Try it:
Transcribe exactly the lines that begin the material and continue through the line containing "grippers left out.". Leave out whatever follows.

┄┄┄┄┄┄┄┄┄┄┄┄┄┄┄┄┄┄┄┄

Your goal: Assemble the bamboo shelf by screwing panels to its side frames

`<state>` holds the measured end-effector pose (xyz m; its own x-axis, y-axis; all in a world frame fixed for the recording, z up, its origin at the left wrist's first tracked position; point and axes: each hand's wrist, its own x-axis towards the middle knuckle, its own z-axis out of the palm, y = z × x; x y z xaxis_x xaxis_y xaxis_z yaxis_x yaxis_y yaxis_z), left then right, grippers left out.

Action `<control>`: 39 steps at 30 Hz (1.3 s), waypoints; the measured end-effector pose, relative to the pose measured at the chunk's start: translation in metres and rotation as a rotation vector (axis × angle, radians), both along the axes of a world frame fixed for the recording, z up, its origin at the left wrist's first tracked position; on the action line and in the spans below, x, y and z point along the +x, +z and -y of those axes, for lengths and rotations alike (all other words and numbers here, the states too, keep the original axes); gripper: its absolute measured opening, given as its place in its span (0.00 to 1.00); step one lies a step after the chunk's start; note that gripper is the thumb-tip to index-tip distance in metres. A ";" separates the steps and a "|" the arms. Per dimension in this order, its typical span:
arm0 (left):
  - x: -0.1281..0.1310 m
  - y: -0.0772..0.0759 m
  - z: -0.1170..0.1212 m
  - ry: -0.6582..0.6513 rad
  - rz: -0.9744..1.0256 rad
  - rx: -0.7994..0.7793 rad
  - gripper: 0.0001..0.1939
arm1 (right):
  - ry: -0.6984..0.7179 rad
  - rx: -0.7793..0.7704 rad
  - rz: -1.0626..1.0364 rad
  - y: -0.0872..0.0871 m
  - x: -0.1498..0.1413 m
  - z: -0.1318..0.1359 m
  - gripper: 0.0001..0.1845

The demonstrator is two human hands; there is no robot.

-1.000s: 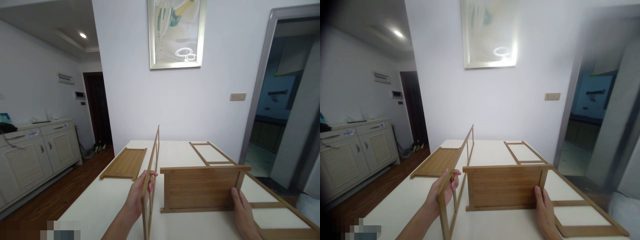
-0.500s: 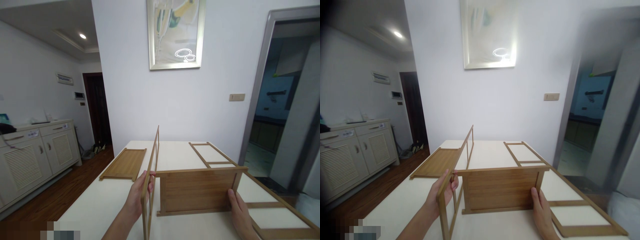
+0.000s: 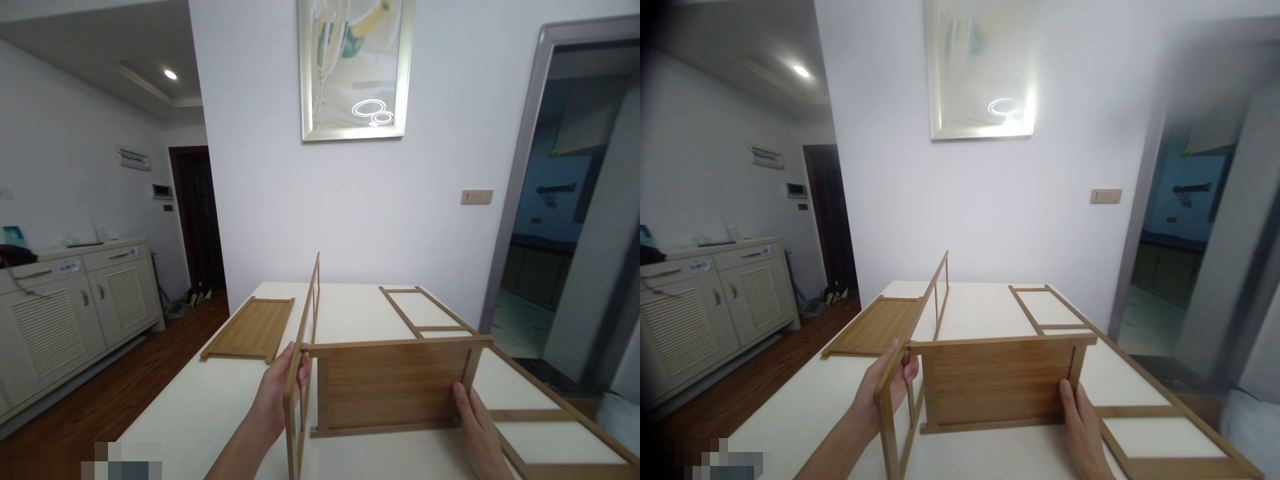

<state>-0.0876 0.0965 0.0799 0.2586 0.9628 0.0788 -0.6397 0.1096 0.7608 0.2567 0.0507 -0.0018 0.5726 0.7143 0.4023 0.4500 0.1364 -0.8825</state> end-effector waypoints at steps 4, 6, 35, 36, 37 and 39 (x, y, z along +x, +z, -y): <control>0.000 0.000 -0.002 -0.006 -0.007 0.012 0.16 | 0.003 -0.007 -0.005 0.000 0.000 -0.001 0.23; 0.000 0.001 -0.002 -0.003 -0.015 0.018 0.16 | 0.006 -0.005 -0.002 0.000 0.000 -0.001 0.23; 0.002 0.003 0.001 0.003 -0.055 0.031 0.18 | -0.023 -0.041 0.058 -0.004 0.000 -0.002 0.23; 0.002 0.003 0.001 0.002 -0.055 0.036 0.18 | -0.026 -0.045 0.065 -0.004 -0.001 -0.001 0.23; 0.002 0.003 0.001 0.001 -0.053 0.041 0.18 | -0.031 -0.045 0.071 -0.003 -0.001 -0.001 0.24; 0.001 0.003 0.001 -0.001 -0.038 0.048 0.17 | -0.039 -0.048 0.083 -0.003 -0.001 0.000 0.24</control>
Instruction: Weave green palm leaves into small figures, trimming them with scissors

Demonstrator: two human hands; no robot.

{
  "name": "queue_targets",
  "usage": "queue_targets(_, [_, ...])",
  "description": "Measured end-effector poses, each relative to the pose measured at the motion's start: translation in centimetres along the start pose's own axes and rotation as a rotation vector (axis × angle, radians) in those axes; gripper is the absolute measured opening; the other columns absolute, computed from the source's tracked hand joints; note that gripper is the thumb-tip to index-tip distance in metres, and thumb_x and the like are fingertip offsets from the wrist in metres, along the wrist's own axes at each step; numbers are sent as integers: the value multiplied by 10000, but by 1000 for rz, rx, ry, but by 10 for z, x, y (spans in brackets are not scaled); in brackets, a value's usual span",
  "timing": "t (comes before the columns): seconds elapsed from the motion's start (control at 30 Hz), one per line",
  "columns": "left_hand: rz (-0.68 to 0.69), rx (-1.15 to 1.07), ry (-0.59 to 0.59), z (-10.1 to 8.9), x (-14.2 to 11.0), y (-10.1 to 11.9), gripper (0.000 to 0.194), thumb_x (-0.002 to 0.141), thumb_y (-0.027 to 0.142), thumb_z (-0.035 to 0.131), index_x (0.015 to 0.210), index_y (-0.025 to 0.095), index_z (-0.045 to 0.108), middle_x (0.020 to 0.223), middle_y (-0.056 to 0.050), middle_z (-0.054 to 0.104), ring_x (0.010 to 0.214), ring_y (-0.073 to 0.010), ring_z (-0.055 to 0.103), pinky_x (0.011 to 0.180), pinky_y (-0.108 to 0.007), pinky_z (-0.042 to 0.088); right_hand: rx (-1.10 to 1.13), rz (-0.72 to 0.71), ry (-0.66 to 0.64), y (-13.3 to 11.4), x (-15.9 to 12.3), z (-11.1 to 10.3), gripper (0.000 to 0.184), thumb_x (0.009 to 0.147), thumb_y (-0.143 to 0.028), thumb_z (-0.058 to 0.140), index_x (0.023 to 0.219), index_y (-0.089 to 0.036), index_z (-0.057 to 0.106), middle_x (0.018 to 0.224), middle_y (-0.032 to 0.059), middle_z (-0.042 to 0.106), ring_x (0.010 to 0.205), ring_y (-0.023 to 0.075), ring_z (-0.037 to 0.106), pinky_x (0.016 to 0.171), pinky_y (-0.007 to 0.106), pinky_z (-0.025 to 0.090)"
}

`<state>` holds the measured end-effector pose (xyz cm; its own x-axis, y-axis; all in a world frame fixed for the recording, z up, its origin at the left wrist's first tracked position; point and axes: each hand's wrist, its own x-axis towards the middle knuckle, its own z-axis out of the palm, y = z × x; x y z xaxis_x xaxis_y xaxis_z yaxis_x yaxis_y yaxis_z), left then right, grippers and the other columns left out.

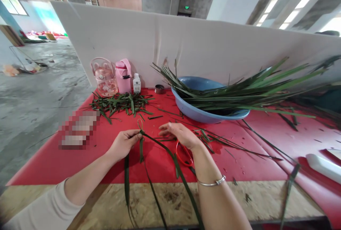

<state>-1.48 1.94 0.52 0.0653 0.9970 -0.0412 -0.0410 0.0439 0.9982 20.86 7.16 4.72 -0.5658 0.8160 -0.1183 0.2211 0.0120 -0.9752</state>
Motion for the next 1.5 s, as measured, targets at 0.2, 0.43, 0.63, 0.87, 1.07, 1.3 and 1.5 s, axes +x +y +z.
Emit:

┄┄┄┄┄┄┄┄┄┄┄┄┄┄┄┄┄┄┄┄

Task response:
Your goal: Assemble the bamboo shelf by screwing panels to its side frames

`<state>` holds the measured end-effector pose (xyz m; its own x-axis, y-axis; all in a world frame fixed for the recording, z up, its origin at the left wrist's first tracked position; point and axes: each hand's wrist, its own x-axis towards the middle knuckle, its own z-axis out of the palm, y = z × x; x y z xaxis_x xaxis_y xaxis_z yaxis_x yaxis_y yaxis_z), left then right, grippers left out.

Nothing more belongs to the answer.